• **TRY IT**
Show, from the entries below, every line in which "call" appears.

• **Records contained in a dataset**

_ _ _ _ _

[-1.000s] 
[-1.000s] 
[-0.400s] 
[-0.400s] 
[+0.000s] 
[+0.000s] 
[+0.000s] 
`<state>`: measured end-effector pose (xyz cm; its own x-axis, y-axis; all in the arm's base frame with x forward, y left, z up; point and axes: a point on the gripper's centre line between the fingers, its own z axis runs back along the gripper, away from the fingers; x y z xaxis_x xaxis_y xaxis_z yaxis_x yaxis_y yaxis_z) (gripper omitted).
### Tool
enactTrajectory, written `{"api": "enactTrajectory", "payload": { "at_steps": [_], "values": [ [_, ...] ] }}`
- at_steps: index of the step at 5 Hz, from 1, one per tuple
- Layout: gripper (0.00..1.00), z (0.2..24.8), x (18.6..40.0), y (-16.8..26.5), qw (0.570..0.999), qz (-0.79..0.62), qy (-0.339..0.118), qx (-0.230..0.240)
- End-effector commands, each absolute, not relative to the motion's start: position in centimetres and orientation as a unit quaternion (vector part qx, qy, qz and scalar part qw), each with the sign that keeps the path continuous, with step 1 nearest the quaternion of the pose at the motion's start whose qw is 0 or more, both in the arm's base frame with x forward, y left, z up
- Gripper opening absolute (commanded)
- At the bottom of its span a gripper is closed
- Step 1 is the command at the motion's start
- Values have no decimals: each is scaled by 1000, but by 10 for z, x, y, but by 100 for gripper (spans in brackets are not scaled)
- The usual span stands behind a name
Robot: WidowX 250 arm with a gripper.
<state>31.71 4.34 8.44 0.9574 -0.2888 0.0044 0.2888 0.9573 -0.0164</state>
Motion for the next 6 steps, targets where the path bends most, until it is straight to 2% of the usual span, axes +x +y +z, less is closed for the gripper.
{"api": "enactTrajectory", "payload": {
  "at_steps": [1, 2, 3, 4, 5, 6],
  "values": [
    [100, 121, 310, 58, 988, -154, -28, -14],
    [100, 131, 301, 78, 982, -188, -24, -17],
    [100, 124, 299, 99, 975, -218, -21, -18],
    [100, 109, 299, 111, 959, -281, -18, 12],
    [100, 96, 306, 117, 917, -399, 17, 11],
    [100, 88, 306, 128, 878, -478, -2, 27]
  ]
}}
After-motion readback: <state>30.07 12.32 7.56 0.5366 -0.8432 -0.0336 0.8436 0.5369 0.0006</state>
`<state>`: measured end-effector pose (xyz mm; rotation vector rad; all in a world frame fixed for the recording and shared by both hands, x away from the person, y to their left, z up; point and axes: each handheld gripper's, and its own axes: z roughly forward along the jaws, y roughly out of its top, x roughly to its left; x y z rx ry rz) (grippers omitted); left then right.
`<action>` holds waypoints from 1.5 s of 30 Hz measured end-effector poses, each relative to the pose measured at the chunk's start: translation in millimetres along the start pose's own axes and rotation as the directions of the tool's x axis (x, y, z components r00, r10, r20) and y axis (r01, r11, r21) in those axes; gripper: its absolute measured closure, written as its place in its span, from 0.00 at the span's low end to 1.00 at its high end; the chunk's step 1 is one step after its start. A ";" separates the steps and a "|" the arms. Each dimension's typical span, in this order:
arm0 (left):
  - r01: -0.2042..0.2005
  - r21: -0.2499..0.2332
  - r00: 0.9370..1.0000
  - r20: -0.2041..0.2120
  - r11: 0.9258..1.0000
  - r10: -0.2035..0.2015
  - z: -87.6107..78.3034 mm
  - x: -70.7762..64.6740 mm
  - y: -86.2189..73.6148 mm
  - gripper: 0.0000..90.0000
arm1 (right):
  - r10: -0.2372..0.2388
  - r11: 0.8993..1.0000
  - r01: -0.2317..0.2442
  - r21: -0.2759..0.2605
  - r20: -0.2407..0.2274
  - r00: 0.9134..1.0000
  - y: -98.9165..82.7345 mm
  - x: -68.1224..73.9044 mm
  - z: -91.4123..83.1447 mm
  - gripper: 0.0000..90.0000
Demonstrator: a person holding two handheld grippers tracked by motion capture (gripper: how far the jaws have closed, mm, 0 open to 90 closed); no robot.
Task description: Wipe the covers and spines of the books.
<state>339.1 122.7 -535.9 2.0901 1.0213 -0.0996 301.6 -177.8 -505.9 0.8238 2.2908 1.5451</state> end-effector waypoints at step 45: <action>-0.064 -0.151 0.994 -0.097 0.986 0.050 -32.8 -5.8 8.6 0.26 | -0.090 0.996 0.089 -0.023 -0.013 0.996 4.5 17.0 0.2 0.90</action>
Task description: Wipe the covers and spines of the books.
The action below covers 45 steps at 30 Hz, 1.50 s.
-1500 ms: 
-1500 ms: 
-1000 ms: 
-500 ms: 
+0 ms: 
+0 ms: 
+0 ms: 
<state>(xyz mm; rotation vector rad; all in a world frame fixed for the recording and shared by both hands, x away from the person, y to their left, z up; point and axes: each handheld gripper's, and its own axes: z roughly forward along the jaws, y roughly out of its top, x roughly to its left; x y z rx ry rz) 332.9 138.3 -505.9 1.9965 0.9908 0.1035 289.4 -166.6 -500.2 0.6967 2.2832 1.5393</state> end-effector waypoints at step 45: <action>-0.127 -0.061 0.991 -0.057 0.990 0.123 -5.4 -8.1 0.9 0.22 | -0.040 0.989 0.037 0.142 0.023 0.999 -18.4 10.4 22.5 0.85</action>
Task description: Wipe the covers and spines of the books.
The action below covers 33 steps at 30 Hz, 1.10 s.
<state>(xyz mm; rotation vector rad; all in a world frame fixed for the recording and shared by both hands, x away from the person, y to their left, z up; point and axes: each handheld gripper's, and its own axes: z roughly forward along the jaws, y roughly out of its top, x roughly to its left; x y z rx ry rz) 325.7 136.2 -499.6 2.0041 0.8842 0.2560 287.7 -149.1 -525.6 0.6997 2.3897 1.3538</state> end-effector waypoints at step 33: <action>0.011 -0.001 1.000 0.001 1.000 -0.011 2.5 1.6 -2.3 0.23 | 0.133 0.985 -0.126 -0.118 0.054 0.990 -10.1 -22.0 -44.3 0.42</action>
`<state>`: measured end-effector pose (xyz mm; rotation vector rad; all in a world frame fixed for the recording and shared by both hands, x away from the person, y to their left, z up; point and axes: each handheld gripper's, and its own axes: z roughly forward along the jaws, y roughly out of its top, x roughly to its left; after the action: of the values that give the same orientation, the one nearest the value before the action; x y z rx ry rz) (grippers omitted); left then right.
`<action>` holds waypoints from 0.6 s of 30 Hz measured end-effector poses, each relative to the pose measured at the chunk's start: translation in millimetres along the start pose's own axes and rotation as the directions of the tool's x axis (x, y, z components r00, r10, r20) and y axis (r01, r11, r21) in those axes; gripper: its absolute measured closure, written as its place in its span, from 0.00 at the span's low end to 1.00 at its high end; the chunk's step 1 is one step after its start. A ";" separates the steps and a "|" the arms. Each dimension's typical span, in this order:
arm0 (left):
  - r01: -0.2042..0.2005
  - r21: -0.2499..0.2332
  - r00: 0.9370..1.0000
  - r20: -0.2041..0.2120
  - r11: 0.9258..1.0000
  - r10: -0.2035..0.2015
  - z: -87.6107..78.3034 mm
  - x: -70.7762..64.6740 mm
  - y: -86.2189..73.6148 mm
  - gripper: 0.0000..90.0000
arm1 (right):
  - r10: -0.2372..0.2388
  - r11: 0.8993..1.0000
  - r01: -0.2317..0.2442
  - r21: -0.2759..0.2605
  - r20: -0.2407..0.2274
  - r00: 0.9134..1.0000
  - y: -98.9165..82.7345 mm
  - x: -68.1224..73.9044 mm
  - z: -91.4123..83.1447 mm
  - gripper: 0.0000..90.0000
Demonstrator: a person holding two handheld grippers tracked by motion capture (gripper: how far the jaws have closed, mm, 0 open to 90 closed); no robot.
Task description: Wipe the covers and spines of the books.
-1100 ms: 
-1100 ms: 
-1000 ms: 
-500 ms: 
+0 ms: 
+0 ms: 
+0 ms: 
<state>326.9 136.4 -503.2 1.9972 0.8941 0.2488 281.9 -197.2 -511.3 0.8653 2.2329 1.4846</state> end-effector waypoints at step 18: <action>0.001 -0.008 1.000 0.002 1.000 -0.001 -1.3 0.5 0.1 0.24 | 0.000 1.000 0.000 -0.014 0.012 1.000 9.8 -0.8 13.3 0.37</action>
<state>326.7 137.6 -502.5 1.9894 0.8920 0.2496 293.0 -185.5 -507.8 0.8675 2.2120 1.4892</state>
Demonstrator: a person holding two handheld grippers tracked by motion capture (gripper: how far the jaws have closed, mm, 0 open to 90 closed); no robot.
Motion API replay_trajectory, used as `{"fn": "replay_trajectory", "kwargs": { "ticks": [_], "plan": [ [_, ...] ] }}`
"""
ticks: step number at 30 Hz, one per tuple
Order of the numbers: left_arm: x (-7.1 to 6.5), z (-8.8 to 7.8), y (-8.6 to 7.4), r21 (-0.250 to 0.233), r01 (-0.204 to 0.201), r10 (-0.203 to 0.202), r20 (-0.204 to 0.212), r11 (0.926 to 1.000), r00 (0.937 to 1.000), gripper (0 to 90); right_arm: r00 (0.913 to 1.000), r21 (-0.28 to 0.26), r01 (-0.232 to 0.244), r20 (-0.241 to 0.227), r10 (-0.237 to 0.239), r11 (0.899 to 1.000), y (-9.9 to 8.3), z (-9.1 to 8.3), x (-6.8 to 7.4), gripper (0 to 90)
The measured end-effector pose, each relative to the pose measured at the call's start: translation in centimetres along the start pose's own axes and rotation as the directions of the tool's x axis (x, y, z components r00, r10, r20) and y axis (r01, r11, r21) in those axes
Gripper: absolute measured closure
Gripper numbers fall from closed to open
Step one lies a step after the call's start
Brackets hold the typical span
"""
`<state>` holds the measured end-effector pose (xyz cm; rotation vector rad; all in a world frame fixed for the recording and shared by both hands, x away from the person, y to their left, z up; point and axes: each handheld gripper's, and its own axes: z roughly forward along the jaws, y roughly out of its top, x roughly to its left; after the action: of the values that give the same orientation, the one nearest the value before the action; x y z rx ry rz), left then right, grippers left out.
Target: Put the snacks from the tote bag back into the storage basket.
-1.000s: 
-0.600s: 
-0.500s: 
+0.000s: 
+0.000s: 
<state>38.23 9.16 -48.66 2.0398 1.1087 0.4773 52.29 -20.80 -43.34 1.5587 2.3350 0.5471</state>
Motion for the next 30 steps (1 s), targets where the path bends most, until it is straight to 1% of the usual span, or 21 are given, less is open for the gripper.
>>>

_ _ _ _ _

• **RESPONSE TO THE TASK**
The measured end-effector pose, each relative to the pose measured at the call's start: translation in centimetres along the start pose's own axes and rotation as the directions of the tool's x axis (x, y, z components r00, r10, r20) and y axis (r01, r11, r21) in those axes
Step one lies a step after the call's start

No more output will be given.